EL CARRO DE LOS TURRONES Y LA ACCESIBILIDAD UNIVERSAL

La accesibilidad no es una cuestión que afecte exclusivamente a las personas que tienen movilidad reducida o aquellas que tienen alguna discapacidad. Las personas mayores, los carritos de niños, los esguinces de tobillo o las empresas de mudanza necesitan una ciudad accesible, tanto como las personas que se desplazan en silla de ruedas. Es importante insistir una y otra vez en este aspecto.

Atrás queda aquella idea de que el patrimonio histórico está por encima de la accesibilidad como un derecho. Hubo un tiempo, no tan lejano, en que acudir al teatro con una silla de ruedas implicaba peregrinar por las bambalinas hasta llegar al único ascensor accesible.

Recientemente la ULPGC ha realizado un gran esfuerzo para adaptar sus edificios a la normativa de accesibilidad.
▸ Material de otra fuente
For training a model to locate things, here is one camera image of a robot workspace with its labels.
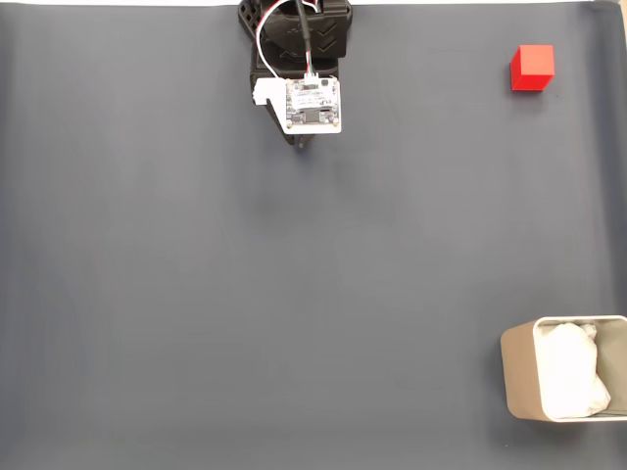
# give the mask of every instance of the white tissue
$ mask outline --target white tissue
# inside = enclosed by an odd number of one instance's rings
[[[597,375],[597,328],[564,323],[537,330],[545,413],[551,418],[582,418],[607,409],[611,398]]]

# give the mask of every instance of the black 3d-printed mount
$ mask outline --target black 3d-printed mount
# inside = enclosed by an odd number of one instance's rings
[[[251,92],[258,78],[270,77],[272,73],[262,62],[255,33],[262,14],[275,0],[242,0],[237,16],[242,27],[253,41],[251,55]],[[346,56],[347,33],[353,21],[353,7],[347,0],[318,0],[321,12],[308,14],[312,37],[313,68],[320,76],[338,76],[338,59]],[[301,23],[293,2],[279,7],[268,19],[262,31],[261,43],[265,59],[284,78],[302,78],[306,71],[305,44]],[[287,135],[283,133],[271,105],[266,108],[281,134],[290,145],[303,148],[312,135]]]

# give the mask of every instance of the gray surface
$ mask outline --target gray surface
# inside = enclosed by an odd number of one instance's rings
[[[2,6],[2,468],[624,469],[499,350],[625,311],[624,49],[609,4],[360,7],[297,155],[234,8]]]

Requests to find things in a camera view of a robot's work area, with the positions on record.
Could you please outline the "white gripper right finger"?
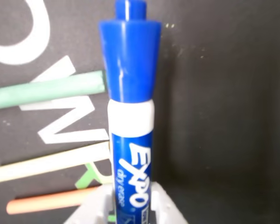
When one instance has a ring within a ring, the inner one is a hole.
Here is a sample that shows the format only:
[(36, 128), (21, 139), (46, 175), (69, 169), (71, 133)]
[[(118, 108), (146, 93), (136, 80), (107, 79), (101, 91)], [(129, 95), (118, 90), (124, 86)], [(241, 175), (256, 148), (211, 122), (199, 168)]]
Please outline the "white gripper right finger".
[(184, 224), (185, 218), (163, 187), (151, 185), (151, 210), (155, 212), (157, 224)]

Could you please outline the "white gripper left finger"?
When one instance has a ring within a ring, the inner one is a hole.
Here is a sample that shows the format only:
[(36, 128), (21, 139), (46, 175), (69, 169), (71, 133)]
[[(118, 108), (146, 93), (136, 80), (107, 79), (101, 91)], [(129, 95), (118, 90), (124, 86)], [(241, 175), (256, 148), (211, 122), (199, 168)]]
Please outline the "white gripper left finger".
[(82, 204), (64, 222), (65, 224), (107, 224), (113, 206), (111, 184), (104, 184), (89, 193)]

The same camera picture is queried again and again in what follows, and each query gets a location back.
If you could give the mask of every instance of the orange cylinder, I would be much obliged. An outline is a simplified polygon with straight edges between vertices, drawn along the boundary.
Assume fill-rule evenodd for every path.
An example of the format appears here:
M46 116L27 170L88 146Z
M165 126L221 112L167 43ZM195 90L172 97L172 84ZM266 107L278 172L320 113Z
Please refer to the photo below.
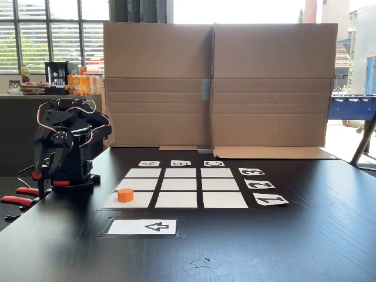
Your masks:
M117 191L117 199L121 203L127 203L133 201L133 190L132 189L120 189Z

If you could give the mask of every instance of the printed number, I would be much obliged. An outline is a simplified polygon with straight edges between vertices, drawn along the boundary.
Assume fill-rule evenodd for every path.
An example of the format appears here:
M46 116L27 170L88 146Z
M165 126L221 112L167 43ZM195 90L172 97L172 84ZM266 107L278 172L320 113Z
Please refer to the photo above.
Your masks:
M208 160L204 162L204 166L224 166L221 161Z
M275 188L269 181L247 180L245 179L248 188L251 189L269 189Z
M159 166L160 162L156 160L143 160L139 163L139 166Z
M190 166L190 161L188 161L188 160L172 160L171 166Z
M263 175L263 171L261 169L239 169L242 175Z
M275 204L288 204L288 201L285 200L280 195L253 193L253 196L256 199L256 202L262 206L273 206Z

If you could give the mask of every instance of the black table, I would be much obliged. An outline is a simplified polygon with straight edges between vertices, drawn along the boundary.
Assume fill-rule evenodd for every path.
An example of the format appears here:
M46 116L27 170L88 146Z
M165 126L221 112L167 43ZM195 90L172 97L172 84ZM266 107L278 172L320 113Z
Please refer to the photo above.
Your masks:
M257 167L290 204L252 209L101 210L141 160L214 160L196 151L115 148L94 161L91 196L52 193L0 233L0 281L376 281L376 179L342 160L225 160ZM183 220L183 239L98 237L110 217ZM189 277L195 255L221 261Z

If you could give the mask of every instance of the tape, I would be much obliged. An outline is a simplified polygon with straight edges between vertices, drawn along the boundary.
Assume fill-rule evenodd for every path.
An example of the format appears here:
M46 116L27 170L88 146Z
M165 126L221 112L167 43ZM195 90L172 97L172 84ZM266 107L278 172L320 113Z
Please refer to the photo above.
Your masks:
M201 96L202 101L209 101L210 85L212 84L211 79L201 80Z

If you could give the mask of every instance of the black arrow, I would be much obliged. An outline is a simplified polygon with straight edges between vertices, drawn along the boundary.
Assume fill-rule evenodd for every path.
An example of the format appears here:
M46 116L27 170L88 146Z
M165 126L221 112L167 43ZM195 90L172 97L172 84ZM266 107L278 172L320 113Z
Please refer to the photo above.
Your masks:
M158 231L158 232L159 232L160 229L168 229L169 228L168 225L162 225L162 222L153 223L153 224L147 225L145 227L152 229L154 231Z

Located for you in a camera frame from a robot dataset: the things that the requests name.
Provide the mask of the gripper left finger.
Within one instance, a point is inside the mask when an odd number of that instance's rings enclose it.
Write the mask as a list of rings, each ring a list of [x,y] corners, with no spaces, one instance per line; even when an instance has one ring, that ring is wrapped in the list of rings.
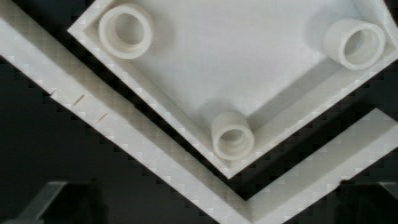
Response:
[[[100,224],[95,184],[51,181],[5,224]]]

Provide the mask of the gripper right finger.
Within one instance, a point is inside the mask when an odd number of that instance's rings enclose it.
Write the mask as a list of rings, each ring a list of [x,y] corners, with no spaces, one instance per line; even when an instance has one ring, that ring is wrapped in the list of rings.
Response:
[[[398,182],[342,181],[335,224],[398,224]]]

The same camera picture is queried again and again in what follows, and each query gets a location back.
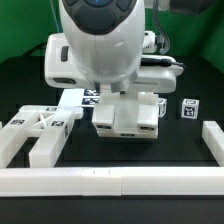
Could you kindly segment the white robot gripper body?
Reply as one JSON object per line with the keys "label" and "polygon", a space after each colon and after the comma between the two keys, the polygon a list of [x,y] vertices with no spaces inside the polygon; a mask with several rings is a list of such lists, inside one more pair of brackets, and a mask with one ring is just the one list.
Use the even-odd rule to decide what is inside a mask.
{"label": "white robot gripper body", "polygon": [[49,37],[45,56],[48,85],[64,89],[92,89],[111,93],[136,89],[170,93],[176,89],[177,67],[163,67],[155,56],[152,66],[141,61],[143,37],[121,33],[55,34]]}

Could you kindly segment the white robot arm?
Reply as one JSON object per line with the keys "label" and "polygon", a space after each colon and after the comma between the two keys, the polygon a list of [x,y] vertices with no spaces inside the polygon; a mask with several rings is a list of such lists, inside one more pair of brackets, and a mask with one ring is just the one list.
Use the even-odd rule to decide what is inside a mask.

Con mayor o menor éxito, se trata sin duda de un primer paso que le permite encarar el nuevo espacio europeo de educación superior con los deberes hechos en esta materia.

Es importante que nadie vuelva a caer en el triste comentario: “no sé para qué nos gastamos tanto dinero en poner un baño o un ascensor adaptados, si aquí nunca ha venido nadie que lo solicite”. Pues que sepan que no han venido precisamente por eso.

Debemos tomarnos en serio la accesibilidad. Pocas dudas tenemos de que la actual Concejala de Accesibilidad va a marcar un antes y un después en nuestra ciudad. Ahora estamos en disposición de trazar un camino claro para conseguir que LPGC se convierta en referente de la supresión de barreras arquitectónicas y de vigilancia en la implantación de un efectivo Diseño para Todos.